Exercise description → Using the data below, repeat all of it precisely.

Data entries
——
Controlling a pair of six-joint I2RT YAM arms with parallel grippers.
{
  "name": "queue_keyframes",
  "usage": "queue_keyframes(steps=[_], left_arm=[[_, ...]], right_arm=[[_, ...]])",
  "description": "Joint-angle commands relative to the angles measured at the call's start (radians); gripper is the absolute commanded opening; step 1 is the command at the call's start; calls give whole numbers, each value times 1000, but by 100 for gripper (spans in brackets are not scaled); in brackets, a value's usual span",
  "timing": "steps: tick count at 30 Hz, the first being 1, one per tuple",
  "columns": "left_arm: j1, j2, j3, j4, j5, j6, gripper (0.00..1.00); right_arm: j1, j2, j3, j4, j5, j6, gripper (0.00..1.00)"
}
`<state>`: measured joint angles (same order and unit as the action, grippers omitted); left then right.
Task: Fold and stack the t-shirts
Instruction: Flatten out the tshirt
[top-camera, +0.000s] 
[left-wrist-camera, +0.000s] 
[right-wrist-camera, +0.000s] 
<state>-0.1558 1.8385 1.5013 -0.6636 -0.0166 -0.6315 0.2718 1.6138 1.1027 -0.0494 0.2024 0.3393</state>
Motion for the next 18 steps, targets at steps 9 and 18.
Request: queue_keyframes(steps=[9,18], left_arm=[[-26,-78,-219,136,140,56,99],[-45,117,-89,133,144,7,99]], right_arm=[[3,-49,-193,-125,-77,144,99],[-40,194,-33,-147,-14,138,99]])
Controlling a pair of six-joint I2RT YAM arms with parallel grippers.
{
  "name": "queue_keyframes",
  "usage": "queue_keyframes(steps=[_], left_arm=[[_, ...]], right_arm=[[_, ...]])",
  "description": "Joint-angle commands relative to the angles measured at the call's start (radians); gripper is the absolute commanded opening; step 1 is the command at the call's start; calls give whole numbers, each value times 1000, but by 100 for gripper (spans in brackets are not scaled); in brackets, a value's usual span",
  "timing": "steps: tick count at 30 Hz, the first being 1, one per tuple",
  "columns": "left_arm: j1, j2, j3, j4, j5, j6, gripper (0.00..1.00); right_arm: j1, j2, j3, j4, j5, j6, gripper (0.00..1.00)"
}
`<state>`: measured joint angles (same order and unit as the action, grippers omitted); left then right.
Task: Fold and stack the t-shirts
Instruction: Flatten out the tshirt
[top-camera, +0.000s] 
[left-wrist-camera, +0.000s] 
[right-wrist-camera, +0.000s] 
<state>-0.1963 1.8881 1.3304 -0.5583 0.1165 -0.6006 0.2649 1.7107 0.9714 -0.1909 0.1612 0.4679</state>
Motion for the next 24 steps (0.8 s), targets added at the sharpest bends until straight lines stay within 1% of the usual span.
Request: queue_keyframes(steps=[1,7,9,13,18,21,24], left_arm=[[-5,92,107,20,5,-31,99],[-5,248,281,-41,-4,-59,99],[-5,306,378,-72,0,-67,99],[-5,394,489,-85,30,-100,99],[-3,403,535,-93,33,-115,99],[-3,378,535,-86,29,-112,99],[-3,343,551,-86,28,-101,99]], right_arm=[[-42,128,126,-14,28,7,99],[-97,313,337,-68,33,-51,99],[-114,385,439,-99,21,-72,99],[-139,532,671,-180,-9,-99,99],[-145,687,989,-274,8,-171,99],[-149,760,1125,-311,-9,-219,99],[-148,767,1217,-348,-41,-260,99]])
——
Result →
Controlling a pair of six-joint I2RT YAM arms with parallel grippers.
{
  "name": "queue_keyframes",
  "usage": "queue_keyframes(steps=[_], left_arm=[[_, ...]], right_arm=[[_, ...]])",
  "description": "Joint-angle commands relative to the angles measured at the call's start (radians); gripper is the absolute commanded opening; step 1 is the command at the call's start; calls give whole numbers, each value times 1000, but by 100 for gripper (spans in brackets are not scaled); in brackets, a value's usual span",
  "timing": "steps: tick count at 30 Hz, the first being 1, one per tuple",
  "columns": "left_arm: j1, j2, j3, j4, j5, j6, gripper (0.00..1.00); right_arm: j1, j2, j3, j4, j5, j6, gripper (0.00..1.00)"
}
`<state>`: measured joint angles (same order and unit as the action, grippers omitted); left then right.
Task: Fold and stack the t-shirts
Instruction: Flatten out the tshirt
[top-camera, +0.000s] 
[left-wrist-camera, +0.000s] 
[right-wrist-camera, +0.000s] 
<state>-0.1558 1.8385 1.5013 -0.6636 -0.0166 -0.6315 0.2718 1.6138 1.1027 -0.0494 0.2024 0.3393</state>
Motion for the next 18 steps, targets at steps 9 and 18.
Request: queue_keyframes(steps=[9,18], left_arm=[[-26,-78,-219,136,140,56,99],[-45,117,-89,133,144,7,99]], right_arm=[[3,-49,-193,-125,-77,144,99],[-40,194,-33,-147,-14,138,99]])
Controlling a pair of six-joint I2RT YAM arms with parallel grippers.
{
  "name": "queue_keyframes",
  "usage": "queue_keyframes(steps=[_], left_arm=[[_, ...]], right_arm=[[_, ...]])",
  "description": "Joint-angle commands relative to the angles measured at the call's start (radians); gripper is the absolute commanded opening; step 1 is the command at the call's start; calls give whole numbers, each value times 1000, but by 100 for gripper (spans in brackets are not scaled); in brackets, a value's usual span",
  "timing": "steps: tick count at 30 Hz, the first being 1, one per tuple",
  "columns": "left_arm: j1, j2, j3, j4, j5, j6, gripper (0.00..1.00); right_arm: j1, j2, j3, j4, j5, j6, gripper (0.00..1.00)"
}
`<state>`: measured joint angles (same order and unit as the action, grippers omitted); left then right.
Task: Fold and stack the t-shirts
Instruction: Flatten out the tshirt
[top-camera, +0.000s] 
[left-wrist-camera, +0.000s] 
[right-wrist-camera, +0.000s] 
<state>-0.1963 1.8881 1.3304 -0.5583 0.1165 -0.6006 0.2649 1.7107 0.9714 -0.1909 0.1612 0.4679</state>
Motion for the next 24 steps (0.8 s), targets added at the sharpest bends until straight lines stay within 1% of the usual span.
Request: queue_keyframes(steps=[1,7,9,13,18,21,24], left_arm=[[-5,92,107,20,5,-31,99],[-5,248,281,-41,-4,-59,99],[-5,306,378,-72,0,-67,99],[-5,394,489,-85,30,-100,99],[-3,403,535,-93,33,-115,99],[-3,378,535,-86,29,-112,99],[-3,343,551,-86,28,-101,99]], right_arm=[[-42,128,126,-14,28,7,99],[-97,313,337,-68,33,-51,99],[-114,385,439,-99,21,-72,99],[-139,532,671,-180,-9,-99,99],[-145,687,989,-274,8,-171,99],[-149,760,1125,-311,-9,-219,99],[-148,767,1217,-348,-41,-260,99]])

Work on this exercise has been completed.